A city has two lives: a daytime life and a nighttime life. Both lives are entirely different, with completely different people walking the streets. To survive, you must understand and be able to handle what comes your way, day or night. You must know the people and the mentality and navigate the waters of potentially dangerous situations. At 2 pm, you could get a hotdog, hamburger, ice cream, or drink from a local street cart vendor on a street corner. Twelve hours later, at 2 am, on that same street corner, you can buy any drug, weapon, or form of physical companionship you desire.

People see the police on news clips and complain their response is overkill.

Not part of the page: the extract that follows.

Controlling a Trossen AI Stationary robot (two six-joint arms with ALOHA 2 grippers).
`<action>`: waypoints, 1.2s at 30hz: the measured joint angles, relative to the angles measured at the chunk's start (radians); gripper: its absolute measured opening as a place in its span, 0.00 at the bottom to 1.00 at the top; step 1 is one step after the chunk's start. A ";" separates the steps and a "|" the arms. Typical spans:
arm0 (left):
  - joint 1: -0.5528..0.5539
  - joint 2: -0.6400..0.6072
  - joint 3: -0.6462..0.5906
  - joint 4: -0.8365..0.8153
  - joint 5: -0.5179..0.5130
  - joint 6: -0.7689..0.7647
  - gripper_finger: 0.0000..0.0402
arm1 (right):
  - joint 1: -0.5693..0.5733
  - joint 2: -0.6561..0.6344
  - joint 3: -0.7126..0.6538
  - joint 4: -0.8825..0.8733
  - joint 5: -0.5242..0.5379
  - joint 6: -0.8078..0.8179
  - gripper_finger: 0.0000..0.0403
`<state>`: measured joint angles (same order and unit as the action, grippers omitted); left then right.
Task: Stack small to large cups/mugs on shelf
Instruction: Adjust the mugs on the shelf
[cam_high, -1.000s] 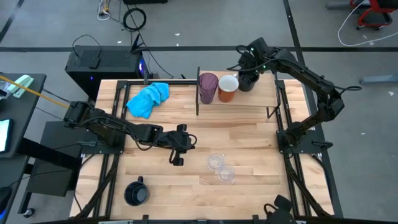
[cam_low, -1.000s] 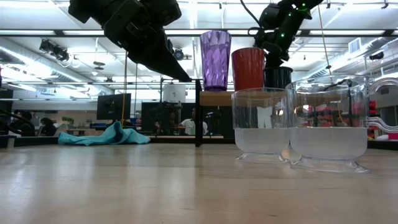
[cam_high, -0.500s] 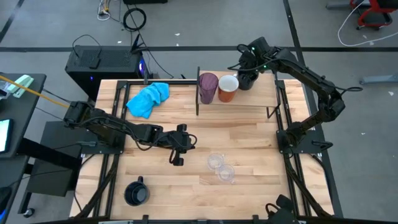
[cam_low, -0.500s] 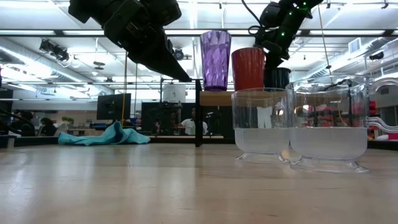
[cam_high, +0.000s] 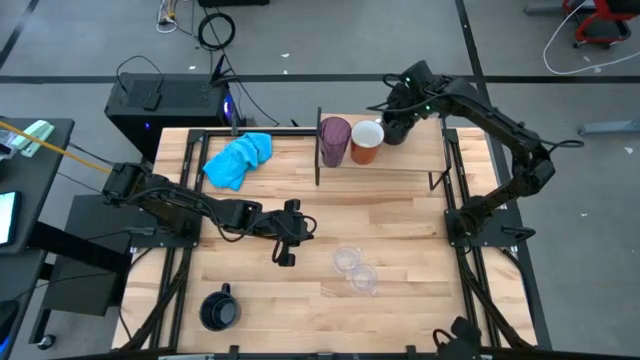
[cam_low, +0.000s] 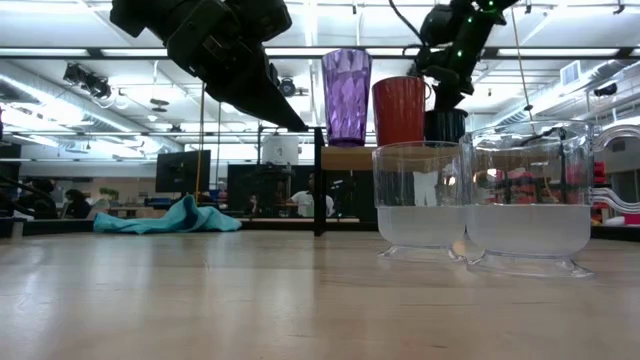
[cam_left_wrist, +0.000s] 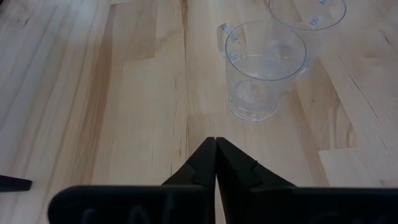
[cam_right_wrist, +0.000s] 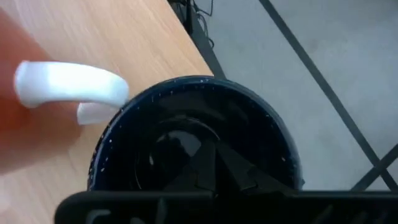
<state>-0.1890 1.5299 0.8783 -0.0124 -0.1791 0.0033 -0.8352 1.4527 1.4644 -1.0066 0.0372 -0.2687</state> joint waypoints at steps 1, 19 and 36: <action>0.000 0.000 0.000 0.000 0.000 0.000 0.05 | 0.000 -0.004 0.012 -0.003 0.000 0.000 0.02; -0.011 0.000 0.000 0.000 0.000 -0.018 0.05 | -0.216 -0.046 0.066 -0.003 0.004 0.117 0.01; -0.012 0.000 0.000 0.000 0.000 -0.017 0.03 | -0.320 0.061 0.065 -0.046 -0.124 0.142 0.00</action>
<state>-0.2008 1.5299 0.8783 -0.0124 -0.1791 -0.0135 -1.1555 1.5138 1.5295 -1.0525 -0.0872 -0.1265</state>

Is protecting your life and the lives of others overkill? I don't care if it's in a wealthy neighborhood or the projects. YOU NEVER KNOW WHAT YOU ARE WALKING INTO. Do you think the wealthy don't get drunk, do drugs, and get violent? If that's what you think, you are sadly mistaken. It may not be as prevalent, but would you take that chance with your life? The people doing these jobs are heroes, and never doubt it, especially while sitting or sleeping in the comfort of your home behind locked doors sheltered from this reality.

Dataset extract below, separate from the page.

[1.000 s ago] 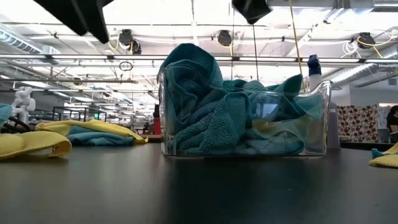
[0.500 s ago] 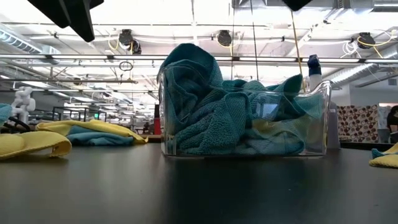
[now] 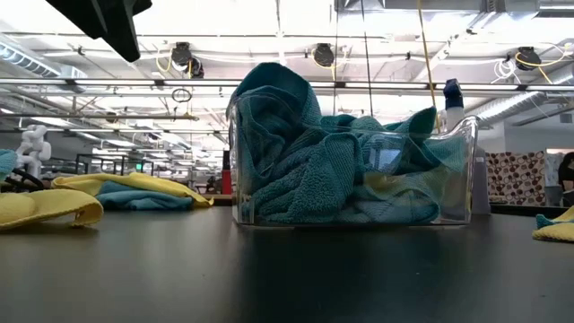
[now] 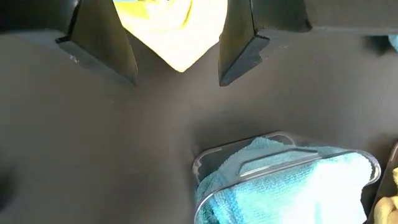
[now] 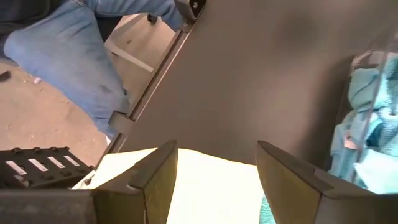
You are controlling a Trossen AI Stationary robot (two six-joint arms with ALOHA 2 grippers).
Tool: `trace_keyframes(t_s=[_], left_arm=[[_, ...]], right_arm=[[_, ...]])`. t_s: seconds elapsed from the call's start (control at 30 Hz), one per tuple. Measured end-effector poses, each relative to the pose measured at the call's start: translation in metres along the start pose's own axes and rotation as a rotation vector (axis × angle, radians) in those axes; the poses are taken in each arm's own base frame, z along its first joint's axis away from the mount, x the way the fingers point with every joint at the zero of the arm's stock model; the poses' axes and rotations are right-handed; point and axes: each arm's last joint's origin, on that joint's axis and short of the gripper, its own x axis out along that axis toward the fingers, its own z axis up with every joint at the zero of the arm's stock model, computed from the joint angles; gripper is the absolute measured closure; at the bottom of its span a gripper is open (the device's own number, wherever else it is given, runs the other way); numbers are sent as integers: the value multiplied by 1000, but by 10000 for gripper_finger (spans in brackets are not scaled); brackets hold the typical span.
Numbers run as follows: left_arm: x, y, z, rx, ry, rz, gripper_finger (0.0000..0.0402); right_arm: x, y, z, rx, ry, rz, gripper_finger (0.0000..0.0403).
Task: Sort microfiber towel by color & place in baskets
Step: Put the blue microfiber cloth into the bottom transparent bin
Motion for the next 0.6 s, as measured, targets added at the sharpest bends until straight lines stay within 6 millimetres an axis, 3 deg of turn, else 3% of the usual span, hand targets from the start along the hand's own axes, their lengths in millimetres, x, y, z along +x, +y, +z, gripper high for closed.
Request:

Emotions run high. Emotions are genuine in this work. Over time, we get hardened to many things we see, except for kids. One night, I had to pronounce six teenagers dead in one single car accident when drinking and driving were involved. The oldest was 17. I could not get the thought out of my mind of seeing these six twisted, lifeless bodies in such a horrible state—teenagers who would never enjoy the treasures of life. You begin to think that one day when your children are teenagers, this could happen to them. Especially when you know it could have been avoided and how this tragedy will affect their families for life. This makes you overly protective of your children, knowing at the same time, they have to live and enjoy their lives as well. Where and how do you draw the line? You can only pray it never happens to them. Sometimes, it is not about how well you raised them; it is the peer pressure of society that takes them from you.

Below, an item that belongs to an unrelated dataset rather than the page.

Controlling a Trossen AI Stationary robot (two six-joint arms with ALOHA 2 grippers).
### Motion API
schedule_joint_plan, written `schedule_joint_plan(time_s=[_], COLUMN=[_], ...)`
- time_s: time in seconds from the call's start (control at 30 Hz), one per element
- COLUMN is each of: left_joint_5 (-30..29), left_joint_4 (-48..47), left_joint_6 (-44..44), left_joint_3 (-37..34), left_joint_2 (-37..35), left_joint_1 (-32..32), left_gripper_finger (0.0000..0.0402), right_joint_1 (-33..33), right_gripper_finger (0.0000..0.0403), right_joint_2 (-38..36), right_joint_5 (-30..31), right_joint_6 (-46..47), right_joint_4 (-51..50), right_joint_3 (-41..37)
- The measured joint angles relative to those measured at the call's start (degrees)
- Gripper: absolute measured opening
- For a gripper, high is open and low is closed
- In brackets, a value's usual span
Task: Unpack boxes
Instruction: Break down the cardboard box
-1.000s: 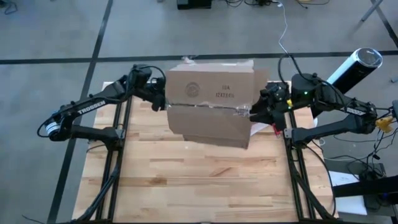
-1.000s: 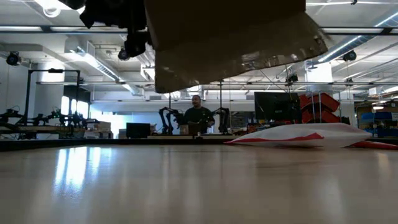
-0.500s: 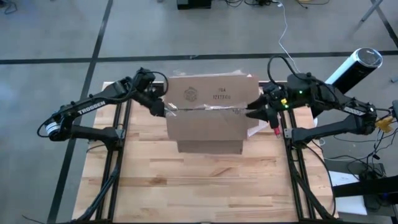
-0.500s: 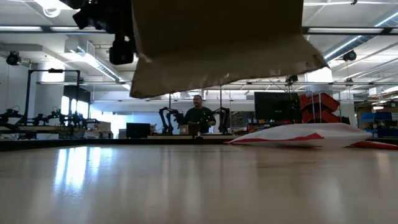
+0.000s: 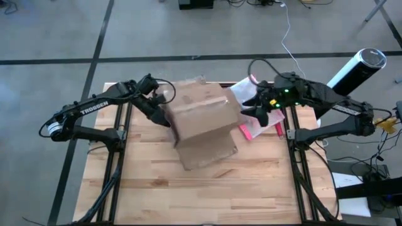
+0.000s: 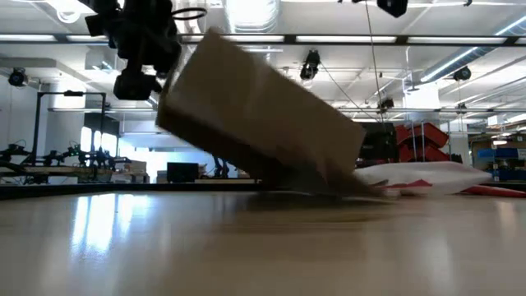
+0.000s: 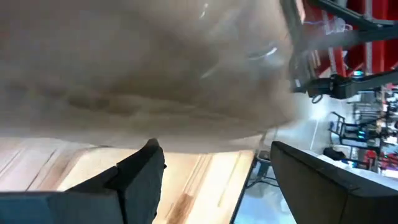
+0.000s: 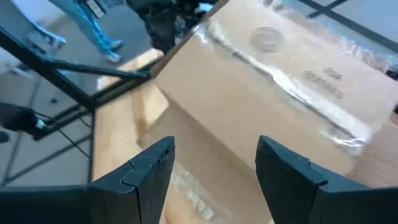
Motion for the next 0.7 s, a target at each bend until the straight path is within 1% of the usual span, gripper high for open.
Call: schedule_joint_plan(time_s=[0.13,0.23,0.37,0.47,0.53,0.6,0.7], left_joint_5=[-1.43,-1.42,-1.41,-1.48,-2.41,-3.93,-6.3], left_joint_4=[-1.52,-2.5,-1.63,0.85,4.37,8.31,13.86], left_joint_6=[1.07,2.15,2.96,4.03,4.24,4.3,4.32], left_joint_3=[-0.14,-0.14,-0.14,-0.16,-0.16,-0.18,-0.18], left_joint_2=[0.02,0.02,0.02,0.0,0.01,0.0,0.0], left_joint_1=[0.0,-0.03,-0.11,-0.17,-0.24,-0.33,-0.5], left_gripper_finger=[0.0276,0.0276,0.0277,0.0277,0.0277,0.0277,0.0277], right_joint_1=[-0.08,-0.08,-0.49,-1.11,-1.63,-1.87,-2.45], right_gripper_finger=[0.0204,0.0204,0.0204,0.0204,0.0204,0.0204,0.0204], right_joint_2=[3.36,5.22,6.42,6.5,6.37,5.93,5.23], right_joint_5=[-0.07,-0.31,1.15,5.34,10.29,14.99,19.41], right_joint_6=[-2.02,-4.03,-6.06,-6.62,-6.91,-6.39,-3.38], right_joint_4=[-0.1,-0.3,-1.68,-3.52,-5.42,-9.59,-16.29], right_joint_3=[-0.02,-0.04,-0.07,-0.07,-0.07,-0.07,-0.09])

I have often said, "If I haven't seen it, it's because it hasn't happened yet." I could describe the horrors I have seen in great detail. In many cases, that is precisely what they are. To help you understand what those of us have witnessed, I would have to be so graphic that you would probably not read another word. Therefore, I will not. Honestly, there are many things an individual must experience to understand the depth of life. Just imagine the most horrible, scary movie you have seen and know that doesn't even come close to the tragic events these heroes see daily.

I am proud to say one of my sons enlisted in the military and served our country for 20 years in the army until he retired. Fresh out of high school, he enlisted, went to boot camp, and was deployed to Iraq. This is a picture of him on his base in Iraq. In my eyes and reality, he was just a kid. During his deployment, I watched the news every night. When he could call home, he was limited to what he could talk about—knowing his job also did not make it easy for me or his mother. We were fortunate that he never was seriously injured. However, I have an appreciation for our veterans, disabled veterans, and Gold Star families that many may not understand. People cannot understand many things in life unless they live through them. Which is something I pray to G.O.D. that no family will have to endure.

When my other son was old enough, he studied and became a paramedic.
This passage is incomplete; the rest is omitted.